Ali tak menyangka, jawaban itu yang akan ia dengar dari sosok Anggun yang sama sekali dulu dikenalnya sangat urakan. Sepertinya, ia memang telah menjelma makna anggun yang lebih anggun.
"Terima kasih sebelumnya sudah mengkawatirkanku. Aku tahu kamu pernah sebegitu kecewa dengan laki-laki. Aku akan sekuat hati tak meninggalkanmu."
"Tapi sekarang, bukankah kita sama-sama sedang berproses menjadi seperti itu?"

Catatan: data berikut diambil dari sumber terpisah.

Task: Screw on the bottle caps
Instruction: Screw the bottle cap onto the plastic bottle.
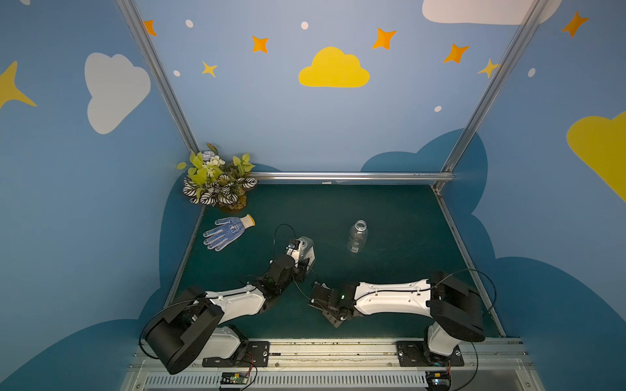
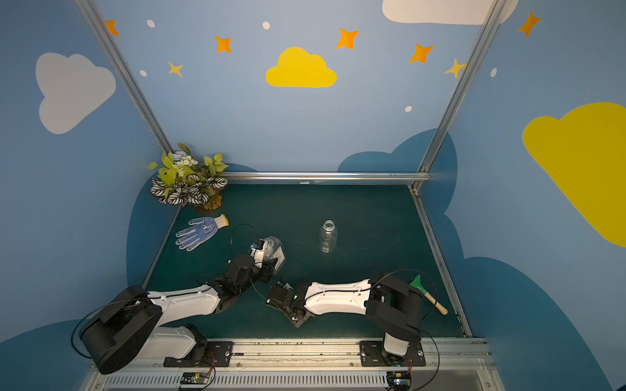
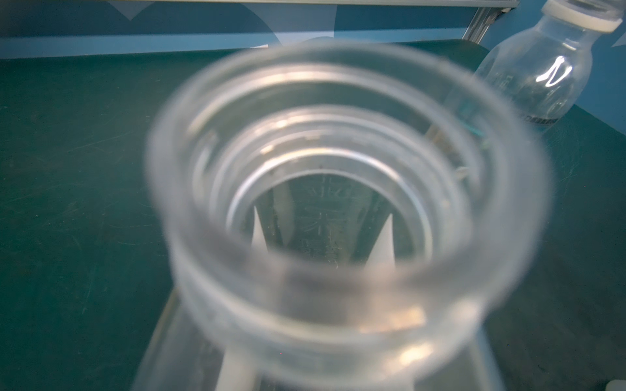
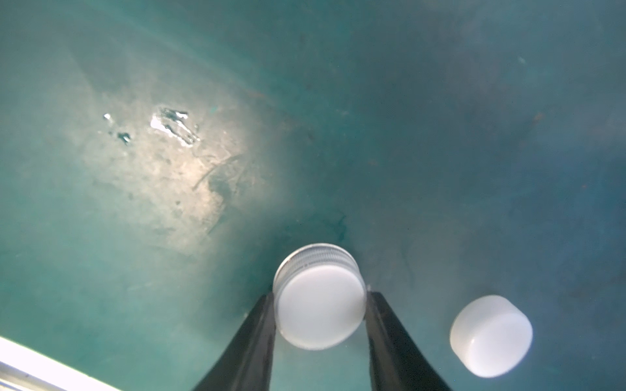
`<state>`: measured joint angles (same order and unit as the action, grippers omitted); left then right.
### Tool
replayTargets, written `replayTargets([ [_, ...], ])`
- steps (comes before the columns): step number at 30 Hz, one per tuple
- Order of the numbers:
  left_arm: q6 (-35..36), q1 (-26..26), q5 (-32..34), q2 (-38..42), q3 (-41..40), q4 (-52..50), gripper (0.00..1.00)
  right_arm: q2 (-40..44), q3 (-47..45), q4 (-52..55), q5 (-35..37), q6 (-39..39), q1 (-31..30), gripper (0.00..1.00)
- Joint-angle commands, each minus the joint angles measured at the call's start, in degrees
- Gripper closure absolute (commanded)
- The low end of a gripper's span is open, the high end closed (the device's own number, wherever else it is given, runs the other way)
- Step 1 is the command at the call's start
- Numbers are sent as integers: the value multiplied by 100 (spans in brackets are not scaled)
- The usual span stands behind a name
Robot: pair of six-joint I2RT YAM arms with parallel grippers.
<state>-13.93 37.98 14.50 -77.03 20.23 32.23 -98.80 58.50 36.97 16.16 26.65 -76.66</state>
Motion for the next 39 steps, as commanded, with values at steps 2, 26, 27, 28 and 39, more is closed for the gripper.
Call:
replayTargets([
  [2,46,-19,-261,-99,-179,-191,63,332,-125,207,27,90,61,60],
  [26,559,456,-782,-484,-187,487,61,1679,-529,232,-835,-202,684,46],
  [27,544,456,-710,-482,-183,457,61,1542,-500,185,-811,-201,650,45],
  [28,529,456,-632,-475,-179,416,61,1414,-460,149,-783,-197,598,44],
  [39,401,281,-404,-370,-173,183,61,535,-121,-50,-652,-284,410,43],
])
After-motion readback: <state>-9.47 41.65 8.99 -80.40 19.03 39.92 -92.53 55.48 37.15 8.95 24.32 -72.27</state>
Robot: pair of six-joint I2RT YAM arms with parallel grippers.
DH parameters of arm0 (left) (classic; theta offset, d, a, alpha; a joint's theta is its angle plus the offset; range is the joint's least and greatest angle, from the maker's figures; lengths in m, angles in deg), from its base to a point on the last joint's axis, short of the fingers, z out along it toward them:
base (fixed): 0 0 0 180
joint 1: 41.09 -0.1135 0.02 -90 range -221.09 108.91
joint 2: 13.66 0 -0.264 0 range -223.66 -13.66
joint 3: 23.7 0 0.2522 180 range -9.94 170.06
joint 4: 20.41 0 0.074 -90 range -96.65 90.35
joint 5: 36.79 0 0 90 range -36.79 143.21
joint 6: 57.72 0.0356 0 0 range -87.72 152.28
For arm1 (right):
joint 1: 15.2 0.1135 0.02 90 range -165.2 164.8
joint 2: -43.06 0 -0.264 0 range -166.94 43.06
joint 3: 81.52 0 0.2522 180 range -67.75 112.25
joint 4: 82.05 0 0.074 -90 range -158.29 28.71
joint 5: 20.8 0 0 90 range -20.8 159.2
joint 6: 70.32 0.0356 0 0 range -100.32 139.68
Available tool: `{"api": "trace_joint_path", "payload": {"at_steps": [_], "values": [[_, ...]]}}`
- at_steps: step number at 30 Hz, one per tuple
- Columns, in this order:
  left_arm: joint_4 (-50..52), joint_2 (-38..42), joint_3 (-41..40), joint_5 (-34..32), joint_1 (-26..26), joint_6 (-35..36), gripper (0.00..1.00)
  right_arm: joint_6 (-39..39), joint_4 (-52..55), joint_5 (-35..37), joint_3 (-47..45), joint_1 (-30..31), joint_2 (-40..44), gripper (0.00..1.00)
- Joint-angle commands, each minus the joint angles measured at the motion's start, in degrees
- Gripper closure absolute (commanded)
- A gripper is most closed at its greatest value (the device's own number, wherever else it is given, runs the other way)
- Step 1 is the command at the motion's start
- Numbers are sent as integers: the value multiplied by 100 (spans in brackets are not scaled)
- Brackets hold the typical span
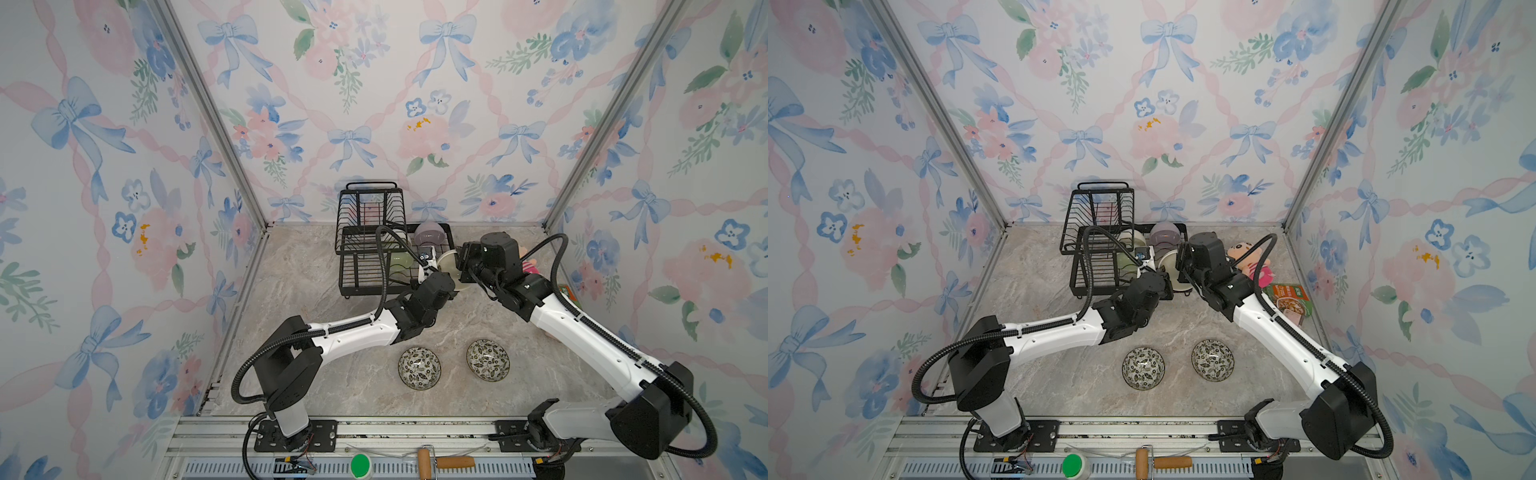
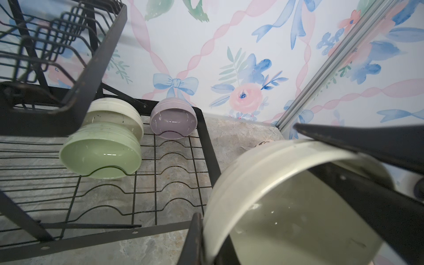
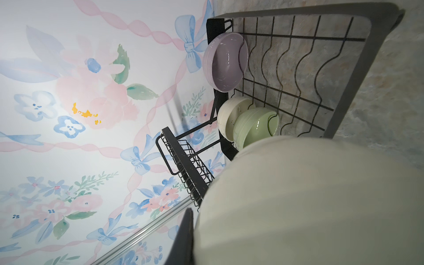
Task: Load bowls into a dish rack
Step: Place the bowl in the dish rack.
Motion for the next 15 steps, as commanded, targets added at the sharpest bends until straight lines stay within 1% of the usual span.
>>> {"api": "trace_joint_path", "payload": {"at_steps": [1,3,6,10,12,15], "values": [[35,437,64,-149,34,106,100,-241,-375,481,91,-151,-48,96],[78,476,58,-192,32,107,97,-223,-475,456,45,-151,-51,100],[152,542,0,-259,32,27,93,-221,-717,335,21,-151,-99,100],[224,645,-123,-333,28,-78,79,-409,-976,304,96,-159,-147,100],[301,690,-171,-389,29,-160,69,-491,-1199,287,91,-185,-165,100],[523,775,-240,-430,-3,-283,60,-534,-1571,256,-9,-226,-165,100]]}}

"Saling menerima satu sama lainnya bukan?"
Mendengar berbagi usaha dan kalimat Anggun, Ali agaknya merasa kegelisahannya separuh hilang. Ia melepaskan dekapannnya.
"Aku mencintaimu, Anggun. Jangan pernah tinggalkan aku. Setidaknya, akupun akan sama sepertimu. Belajar mencintai sepenuhnya." Ucap Ali lembut.
"Kamu seperti anak kecil yang takut kehilangan Ibunya." Ledek Anggun.
"Aku serius, Sayang."
"Apa?"
"Sayang. Emangnya gak boleh?"
"Boleh, tapi apa tidak ada kata lain?"
"Uhm? Apa?"
"Entahlah cari saja sendiri! Wee!"
"Yang pasti, aku serius sama kamu."
"Aku juga serius, Mas."
"Apa?"
"Mas. Emang gaboleh?"
"Ya boleh sih. Apa tidak ada panggilan lain?"
"Uhm? Apa?"
"Entahlah cari saja sendiri! Wee!"
"Ih! Apaan! Nyontek!"
"Haha!"
"Kamu sudah mulai mencintaiku?" tanya Ali.
"Mungkin." Ucap Anggun tersenyum.
Mereka berdua beradu pandang. Saling mendekatkan wajah. Kepercayaan, menjadi satu kalimat yang kian tertanam di mata masing-masing.